After my return to Debian I thought I could let you know about some of the pitfalls for returning Ubuntu users.

This is in random order, but more or less how it occurred to me.

  • I used Debian testing (Codename “squeeze”) 64-bit. The installation came from a USB stick generated using Unetbootin. Unetbootin and booting the Netinstall installer worked just fine.
  • The netinstall installer is not graphical at all, it’s good old text menus. I didn’t mind much because I used to be able to navigate the goddamn Debian installer blindly back in my sysadmin days. I wouldn’t recommend this for new users, though. I hear there’s a graphical installer on the full Debian CD (instead of the netinstall disc), so you’re probably better off with that.
  • After installation, the machine wouldn’t boot. GRUB had fucked things up and wouldn’t even launch. This can happen sometimes if you install a new version of GRUB 2 over an old GRUB 1. I had to boot the unetbootin stick into rescue mode and do grub-install /dev/sda and update-grub to get it to work.
  • Once up, WLAN wasn’t working. This is due to the Realtek 8192SE chipset in my netbook, which isn’t part of the mainline kernel yet. I downloaded some driver source from Realtek, did apt-get install build-essential and got the kernel headers. Then I could compile the driver, load it and boom, I was on the wireless LAN. Does this in any way, shape or form work for the average user? No, it doesn’t. But on the upside, Ubuntu can’t handle this WLAN chipset either.
  • I didn’t have any 3D acceleration (NVIDIA) yet, and Debian is very much against non-free software so they don’t include a proprietary driver manager like Ubuntu does. On Ubuntu, NVIDIA drivers are a one click thing. On Debian, I instead downloaded the binary NVIDIA proprietary driver installer from NVIDIA, entered a text shell, killed GDM and X, installed the driver, wrote out a default xorg.conf file using Xorg –config, changed the driver to nvidia and restarted GDM. This gave me 3D acceleration. Since the NVIDIA proprietary driver detects my screen’s DPI wrong, my fonts were all too large at this point. I couldn’t find a graphical way to configure this, so I just added this to xorg.conf:
  • # NVIDIA proprietary options
    Option "UseEdidDpi" "FALSE"
    Option "DPI" "100 x 100"

  • Later I started on a quest to enable 3D window effects and all that Compiz eye candy. The official documentation says to install some compiz packages and then a simple compiz --replace would take care of things. This didn’t go down well on my system, no window manager comes up so I end up with X windows but without borders or decorations. I’ll have to investigate a bit more.
  • Mounting my Samba-based file server’s shares didn’t work with smbfs/cifs. I usually want my Samba shares to look more or less like normal UNIX directories on my GNU/Linux machine, that’s why I normally mount them in using cifs/smbfs. I don’t want to use GNOME’s server browser and style of mounting, it’s different and breaks in a lot of situations that I’d prefer would work transparently. So I tried mounting things, using the exact same /etc/fstab as on my Ubuntu box. But on Debian I get “Operation not permitted.” Apparently the authors decided that normal users should never, not under any circumstances be able to mount CIFS filesystems, and Debian is now following these instructions. It’s sort of inconvenient to mount these shares as root. I’ll see if I get used to it.

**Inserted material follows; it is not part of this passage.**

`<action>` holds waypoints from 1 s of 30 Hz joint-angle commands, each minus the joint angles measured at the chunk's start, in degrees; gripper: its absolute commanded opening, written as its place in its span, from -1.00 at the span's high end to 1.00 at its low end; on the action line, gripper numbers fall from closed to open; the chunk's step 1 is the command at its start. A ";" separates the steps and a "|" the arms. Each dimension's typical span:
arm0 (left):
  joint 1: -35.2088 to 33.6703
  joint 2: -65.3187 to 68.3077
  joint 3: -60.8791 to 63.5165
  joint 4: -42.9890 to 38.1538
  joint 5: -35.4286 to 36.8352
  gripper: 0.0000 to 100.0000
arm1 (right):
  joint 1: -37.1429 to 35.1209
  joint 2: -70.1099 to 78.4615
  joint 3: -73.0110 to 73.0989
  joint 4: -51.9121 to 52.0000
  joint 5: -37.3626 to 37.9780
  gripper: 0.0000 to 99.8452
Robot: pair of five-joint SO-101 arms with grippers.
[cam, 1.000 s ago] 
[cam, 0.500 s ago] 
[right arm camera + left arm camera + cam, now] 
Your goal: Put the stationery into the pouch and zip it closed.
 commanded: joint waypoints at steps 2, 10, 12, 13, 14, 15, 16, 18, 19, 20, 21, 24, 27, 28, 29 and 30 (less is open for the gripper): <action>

To be fair to Debian, this is still a testing release. But the nature of the problems I had doesn’t make me very optimistic that they can be fixed automatically in a final release. Maybe the graphical installer would have taken care of some of them, I don’t know. I might try out.

This is not to say that I’m unhappy with Debian. It is a stable, free (in all senses), universal operating system. It works really well. It keeps my conscience white as a flower. It’s just not for everyone, and I hope some of the examples above show why.